For CEOs, Lessons From an NBA Legend
As the media sort out the winners and losers of the NBA lockout, Charlotte Bobcats owner Michael Jordan (yes, the Michael Jordan) has drawn some criticism. In the back office, it's true that Jordan has underperformed at times. On the court, however, Jordan's career with the Chicago Bulls provides invaluable leadership insight for investors and managers alike.
Here are three leadership traits every CEO should emulate, revealed through the lens of an NBA legend.
1. Leaders should have a clear view of where their team is headed.
A former teammate, BJ Armstrong, once said Jordan could feel a game's momentum shift before anyone else on the court. Jordan knew precisely when the opposition was most vulnerable.
Jordan was a unique visionary in this regard. On a different scale, a great CEO should be a visionary in an industry. Amazon.com's (NAS: AMZN) Jeff Bezos, for example, implemented a game plan for his company and uprooted multiple industries along the way. From its modest roots as an online bookseller, Amazon has grown into an e-commerce giant and a key player in tablets, multimedia, and publishing.
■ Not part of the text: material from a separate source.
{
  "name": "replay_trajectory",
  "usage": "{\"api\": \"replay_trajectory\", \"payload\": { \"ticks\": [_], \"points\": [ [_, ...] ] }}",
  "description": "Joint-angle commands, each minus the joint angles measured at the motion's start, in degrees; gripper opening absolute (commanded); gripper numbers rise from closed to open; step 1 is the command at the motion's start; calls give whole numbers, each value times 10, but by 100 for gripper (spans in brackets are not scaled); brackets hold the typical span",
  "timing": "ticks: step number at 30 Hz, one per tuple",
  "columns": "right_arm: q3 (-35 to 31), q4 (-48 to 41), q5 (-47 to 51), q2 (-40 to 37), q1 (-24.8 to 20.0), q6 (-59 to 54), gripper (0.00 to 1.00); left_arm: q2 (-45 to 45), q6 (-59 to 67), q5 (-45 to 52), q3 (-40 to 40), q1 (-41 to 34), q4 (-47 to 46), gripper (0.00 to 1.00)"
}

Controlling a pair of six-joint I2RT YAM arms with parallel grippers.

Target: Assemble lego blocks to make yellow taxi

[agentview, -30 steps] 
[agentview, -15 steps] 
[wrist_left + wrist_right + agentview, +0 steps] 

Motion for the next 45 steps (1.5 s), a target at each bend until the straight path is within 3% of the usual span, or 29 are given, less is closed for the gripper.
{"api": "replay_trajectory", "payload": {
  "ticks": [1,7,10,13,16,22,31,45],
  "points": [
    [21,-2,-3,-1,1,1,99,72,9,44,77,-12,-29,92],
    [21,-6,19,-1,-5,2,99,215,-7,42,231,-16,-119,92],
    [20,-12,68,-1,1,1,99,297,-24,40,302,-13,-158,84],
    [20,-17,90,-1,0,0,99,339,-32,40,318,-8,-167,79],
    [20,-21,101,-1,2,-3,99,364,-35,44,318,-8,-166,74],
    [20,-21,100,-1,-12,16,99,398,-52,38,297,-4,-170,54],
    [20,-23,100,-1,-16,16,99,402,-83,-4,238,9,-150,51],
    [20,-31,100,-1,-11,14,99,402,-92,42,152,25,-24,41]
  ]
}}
Amazon's highly successful Prime service even caught the eye of Google (NAS: GOOG) execs recently. Perhaps intimidated by Amazon's expanding market share, Google decided to go on the offensive in the online retail space. Google has yet to reveal a detailed strategy, but it will be interesting to watch the head-to-head battle between tech titans.
2. Leaders should focus on their strengths and adapt to gain an edge on the competition.
When he returned to the game in 1995, Jordan could no longer dominate with sheer athleticism. Naturally, he developed a new weapon: a virtually unstoppable fade-away jumper. Defenders would overcompensate on a fake to the basket and leave the jump shot wide open. It was the evolution of a champion.
How can investors learn from Jordan's ability to evolve? Take a look at how certain companies have evolved because of savvy management. General Electric (NYS: GE) and IBM (NYS: IBM) , both founded more than a century ago, remain leaders in their respective industries. GE became known for its operational excellence when Jack Welch took the helm in the 1980s. He streamlined divisions, shut old factories, and created a high-performance culture. Welch focused on being No. 1 or No. 2 in every business segment. To this day, a tradition of excellence and constant evolution persists at GE.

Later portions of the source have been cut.